→ **Dataset content**

==*==

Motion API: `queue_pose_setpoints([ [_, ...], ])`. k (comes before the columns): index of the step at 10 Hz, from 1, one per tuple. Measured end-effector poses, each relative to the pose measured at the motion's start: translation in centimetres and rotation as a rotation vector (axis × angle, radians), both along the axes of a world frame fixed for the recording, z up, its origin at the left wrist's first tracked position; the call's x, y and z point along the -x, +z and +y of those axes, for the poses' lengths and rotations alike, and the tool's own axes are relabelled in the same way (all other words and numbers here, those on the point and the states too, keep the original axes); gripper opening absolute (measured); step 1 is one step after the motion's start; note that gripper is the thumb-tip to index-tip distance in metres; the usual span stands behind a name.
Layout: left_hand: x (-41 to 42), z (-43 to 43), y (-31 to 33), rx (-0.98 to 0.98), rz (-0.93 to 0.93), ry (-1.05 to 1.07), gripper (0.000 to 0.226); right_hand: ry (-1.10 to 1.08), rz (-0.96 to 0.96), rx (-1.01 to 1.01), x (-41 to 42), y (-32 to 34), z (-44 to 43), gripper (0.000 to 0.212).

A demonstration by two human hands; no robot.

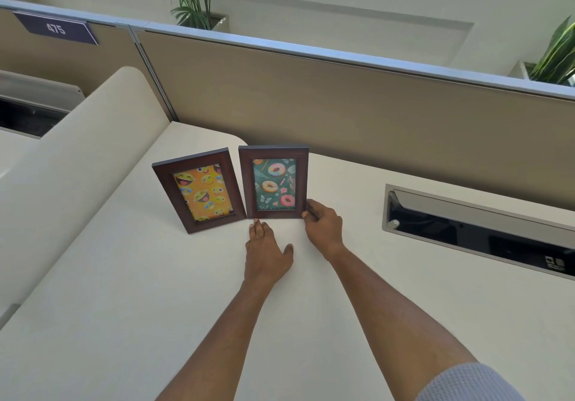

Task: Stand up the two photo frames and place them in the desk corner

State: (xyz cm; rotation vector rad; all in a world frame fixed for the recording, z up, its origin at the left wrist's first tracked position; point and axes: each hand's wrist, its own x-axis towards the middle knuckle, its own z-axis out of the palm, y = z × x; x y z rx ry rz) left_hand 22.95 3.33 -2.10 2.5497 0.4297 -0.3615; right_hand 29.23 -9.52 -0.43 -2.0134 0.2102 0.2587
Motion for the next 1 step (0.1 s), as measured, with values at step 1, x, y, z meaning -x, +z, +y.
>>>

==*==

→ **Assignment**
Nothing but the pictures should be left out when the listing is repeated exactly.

→ **Problem solution**
Motion API: `queue_pose_setpoints([ [_, ...], ])`. k (comes before the columns): index of the step at 10 Hz, from 1, one per tuple. Measured end-effector poses, each relative to the pose measured at the motion's start: translation in centimetres and rotation as a rotation vector (axis × angle, radians), both along the axes of a world frame fixed for the recording, z up, its origin at the left wrist's first tracked position; the call's x, y and z point along the -x, +z and +y of those axes, for the poses' lengths and rotations alike, and the tool's own axes are relabelled in the same way (all other words and numbers here, those on the point and the states too, keep the original axes); gripper opening absolute (measured); step 1 is one step after the motion's start; note that gripper is the thumb-tip to index-tip distance in metres; the usual span stands behind a name.
Layout: left_hand: x (-41 to 42), z (-43 to 43), y (-31 to 33), rx (-0.98 to 0.98), rz (-0.93 to 0.93), ry (-1.05 to 1.07), gripper (0.000 to 0.226); right_hand: ry (-1.10 to 1.08), rz (-0.96 to 0.96), rx (-1.01 to 1.01), x (-41 to 42), y (-32 to 34), z (-44 to 43), gripper (0.000 to 0.212).

A demonstration by two human hands; no robot.


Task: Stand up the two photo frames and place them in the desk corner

State: (xyz cm; rotation vector rad; all in a world frame fixed for the recording, z up, its origin at the left wrist's first tracked position; point and axes: each hand's wrist, its own x-axis towards the middle knuckle, its own z-axis out of the palm, y = z × x; x y z rx ry rz) left_hand 22.95 3.33 -2.10 2.5497 0.4297 -0.3615; right_hand 29.23 -9.52 -0.43 -2.0134 0.2102 0.2587
Motion for the next 1 step (0.1 s), as measured, with values at step 1, x, y, z meaning -x, +z, +y.
>>>

The exercise is done, with nothing left to add.